Exercise directions: With the line that contains "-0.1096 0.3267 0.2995" as the final line, return every line from the start of the data below exactly.

Supplied information:

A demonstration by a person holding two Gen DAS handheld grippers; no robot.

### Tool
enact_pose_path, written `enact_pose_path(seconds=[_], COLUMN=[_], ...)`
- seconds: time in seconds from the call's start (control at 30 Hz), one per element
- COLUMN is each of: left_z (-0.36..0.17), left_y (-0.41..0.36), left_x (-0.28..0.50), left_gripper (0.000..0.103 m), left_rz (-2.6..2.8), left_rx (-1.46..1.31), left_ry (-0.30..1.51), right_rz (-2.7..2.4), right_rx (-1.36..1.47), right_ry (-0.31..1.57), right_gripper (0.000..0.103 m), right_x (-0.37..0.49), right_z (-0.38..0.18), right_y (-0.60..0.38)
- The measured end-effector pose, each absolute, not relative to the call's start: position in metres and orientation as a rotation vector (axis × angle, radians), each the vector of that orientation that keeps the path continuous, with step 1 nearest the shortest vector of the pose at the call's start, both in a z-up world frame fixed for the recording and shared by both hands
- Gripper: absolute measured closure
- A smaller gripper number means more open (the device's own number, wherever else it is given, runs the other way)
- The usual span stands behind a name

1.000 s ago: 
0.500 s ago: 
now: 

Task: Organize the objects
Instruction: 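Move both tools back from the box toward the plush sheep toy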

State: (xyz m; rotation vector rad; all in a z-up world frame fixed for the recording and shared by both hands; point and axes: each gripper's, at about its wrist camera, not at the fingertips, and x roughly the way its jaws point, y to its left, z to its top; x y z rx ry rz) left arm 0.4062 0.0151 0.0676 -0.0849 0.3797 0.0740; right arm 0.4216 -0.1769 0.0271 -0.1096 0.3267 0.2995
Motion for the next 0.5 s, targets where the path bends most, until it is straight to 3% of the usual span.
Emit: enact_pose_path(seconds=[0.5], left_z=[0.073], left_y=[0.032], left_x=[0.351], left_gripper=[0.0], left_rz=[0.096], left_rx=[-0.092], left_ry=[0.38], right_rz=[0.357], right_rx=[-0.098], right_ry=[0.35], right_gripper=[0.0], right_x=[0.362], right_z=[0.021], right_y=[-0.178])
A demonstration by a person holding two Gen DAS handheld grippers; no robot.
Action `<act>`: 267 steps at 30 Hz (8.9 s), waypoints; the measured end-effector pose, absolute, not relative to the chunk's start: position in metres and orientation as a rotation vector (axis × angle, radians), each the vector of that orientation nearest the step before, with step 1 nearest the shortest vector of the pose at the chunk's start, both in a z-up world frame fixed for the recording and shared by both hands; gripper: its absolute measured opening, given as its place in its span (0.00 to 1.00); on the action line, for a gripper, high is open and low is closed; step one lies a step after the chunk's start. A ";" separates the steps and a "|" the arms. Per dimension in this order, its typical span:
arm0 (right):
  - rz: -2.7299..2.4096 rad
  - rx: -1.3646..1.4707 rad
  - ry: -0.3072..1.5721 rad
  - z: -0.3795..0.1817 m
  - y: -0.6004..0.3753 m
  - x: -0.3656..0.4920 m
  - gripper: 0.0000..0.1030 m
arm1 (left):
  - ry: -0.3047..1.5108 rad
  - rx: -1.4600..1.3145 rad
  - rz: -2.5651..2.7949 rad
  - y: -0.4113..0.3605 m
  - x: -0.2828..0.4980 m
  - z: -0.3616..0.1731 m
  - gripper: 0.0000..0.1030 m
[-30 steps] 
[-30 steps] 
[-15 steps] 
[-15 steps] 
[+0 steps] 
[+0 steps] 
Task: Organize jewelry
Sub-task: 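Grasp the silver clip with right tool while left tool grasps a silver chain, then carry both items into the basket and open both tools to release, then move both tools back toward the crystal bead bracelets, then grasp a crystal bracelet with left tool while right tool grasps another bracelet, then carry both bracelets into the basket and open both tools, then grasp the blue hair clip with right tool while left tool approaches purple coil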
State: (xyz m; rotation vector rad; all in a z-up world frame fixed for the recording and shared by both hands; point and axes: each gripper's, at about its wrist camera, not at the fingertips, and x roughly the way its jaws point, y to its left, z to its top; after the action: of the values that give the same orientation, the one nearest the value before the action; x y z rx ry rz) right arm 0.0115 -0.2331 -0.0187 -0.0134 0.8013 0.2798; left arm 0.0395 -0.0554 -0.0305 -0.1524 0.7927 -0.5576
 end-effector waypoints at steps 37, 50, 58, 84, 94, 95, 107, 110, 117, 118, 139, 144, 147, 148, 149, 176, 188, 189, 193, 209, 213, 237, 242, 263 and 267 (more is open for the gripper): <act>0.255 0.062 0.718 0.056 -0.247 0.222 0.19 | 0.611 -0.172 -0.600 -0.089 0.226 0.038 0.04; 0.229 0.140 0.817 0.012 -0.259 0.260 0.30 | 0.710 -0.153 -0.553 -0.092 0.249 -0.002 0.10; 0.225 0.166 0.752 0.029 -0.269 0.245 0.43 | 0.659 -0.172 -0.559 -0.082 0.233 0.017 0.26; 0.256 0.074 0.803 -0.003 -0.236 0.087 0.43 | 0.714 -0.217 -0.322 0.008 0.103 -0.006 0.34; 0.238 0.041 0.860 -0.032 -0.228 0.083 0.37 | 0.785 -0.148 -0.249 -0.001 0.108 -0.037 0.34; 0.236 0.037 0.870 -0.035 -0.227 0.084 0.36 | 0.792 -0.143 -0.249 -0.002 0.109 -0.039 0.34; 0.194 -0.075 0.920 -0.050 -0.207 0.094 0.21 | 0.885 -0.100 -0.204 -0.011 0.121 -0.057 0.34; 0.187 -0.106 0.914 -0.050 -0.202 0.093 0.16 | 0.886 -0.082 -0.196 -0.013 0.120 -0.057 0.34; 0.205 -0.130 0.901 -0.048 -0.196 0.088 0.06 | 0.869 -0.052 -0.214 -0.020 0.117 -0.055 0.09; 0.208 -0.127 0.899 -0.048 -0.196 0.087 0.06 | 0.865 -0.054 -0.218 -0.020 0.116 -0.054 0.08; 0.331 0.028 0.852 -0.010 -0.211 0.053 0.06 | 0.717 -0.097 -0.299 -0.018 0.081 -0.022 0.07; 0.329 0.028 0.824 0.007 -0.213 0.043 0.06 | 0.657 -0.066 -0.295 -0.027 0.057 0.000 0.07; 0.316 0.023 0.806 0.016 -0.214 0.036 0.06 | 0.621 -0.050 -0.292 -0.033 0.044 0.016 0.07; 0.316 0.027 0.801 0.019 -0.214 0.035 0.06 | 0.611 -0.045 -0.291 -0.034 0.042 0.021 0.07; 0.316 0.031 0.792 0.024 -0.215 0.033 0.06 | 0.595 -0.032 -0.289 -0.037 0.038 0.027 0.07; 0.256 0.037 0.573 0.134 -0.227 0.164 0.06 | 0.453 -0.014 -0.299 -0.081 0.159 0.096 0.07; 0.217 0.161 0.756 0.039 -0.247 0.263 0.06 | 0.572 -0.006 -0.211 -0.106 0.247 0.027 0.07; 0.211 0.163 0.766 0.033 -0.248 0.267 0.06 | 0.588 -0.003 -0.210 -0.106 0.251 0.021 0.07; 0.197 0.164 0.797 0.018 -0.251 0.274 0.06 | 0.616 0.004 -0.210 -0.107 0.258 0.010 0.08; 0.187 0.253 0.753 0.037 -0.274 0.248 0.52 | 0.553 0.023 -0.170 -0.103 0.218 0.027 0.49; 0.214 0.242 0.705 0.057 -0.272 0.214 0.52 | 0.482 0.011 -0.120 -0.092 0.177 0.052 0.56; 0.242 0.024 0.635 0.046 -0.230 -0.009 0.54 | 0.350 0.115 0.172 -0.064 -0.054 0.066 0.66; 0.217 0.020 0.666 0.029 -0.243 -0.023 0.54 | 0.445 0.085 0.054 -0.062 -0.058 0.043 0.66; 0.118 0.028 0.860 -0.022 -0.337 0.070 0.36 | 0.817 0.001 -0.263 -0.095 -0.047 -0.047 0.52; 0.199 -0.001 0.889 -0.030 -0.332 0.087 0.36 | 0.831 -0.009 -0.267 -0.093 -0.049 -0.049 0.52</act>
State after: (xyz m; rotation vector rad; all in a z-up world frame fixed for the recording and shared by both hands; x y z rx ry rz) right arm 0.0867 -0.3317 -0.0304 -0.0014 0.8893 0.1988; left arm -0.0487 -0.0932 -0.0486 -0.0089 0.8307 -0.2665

Output of the exercise:
A demonstration by a person holding two Gen DAS handheld grippers; no robot.

### Tool
enact_pose_path, written `enact_pose_path(seconds=[_], COLUMN=[_], ...)`
- seconds: time in seconds from the call's start (control at 30 Hz), one per element
- COLUMN is each of: left_z (-0.36..0.17), left_y (-0.41..0.36), left_x (-0.28..0.50), left_gripper (0.000..0.103 m), left_rz (-2.6..2.8), left_rx (-1.46..1.31), left_ry (-0.30..1.51), right_rz (-2.7..2.4), right_rx (-1.36..1.47), right_ry (-0.31..1.57), right_gripper (0.000..0.103 m), right_x (-0.37..0.49), right_z (-0.38..0.18), right_y (-0.60..0.38)
- The measured end-effector pose, each absolute, not relative to the call's start: position in metres and orientation as a rotation vector (axis × angle, radians), each the vector of that orientation that keeps the path continuous, with step 1 nearest the shortest vector of the pose at the call's start, both in a z-up world frame fixed for the recording and shared by both hands
- Gripper: absolute measured closure
- A smaller gripper number means more open (the device's own number, wherever else it is given, runs the other way)
- The usual span stands behind a name

1.000 s ago: 
0.500 s ago: 
now: 

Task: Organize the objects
Instruction: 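Move both tools back from the box toward the plush sheep toy
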
State: (xyz m; rotation vector rad; all in a z-up world frame fixed for the recording and shared by both hands; point and axes: each gripper's, at about its wrist camera, not at the fingertips, and x roughly the way its jaws point, y to its left, z to its top; x y z rx ry rz) left arm 0.4062 0.0151 0.0676 -0.0849 0.3797 0.0740; right arm 0.4216 -0.1769 0.0271 -0.1096 0.3267 0.2995

No further output is needed for this exercise.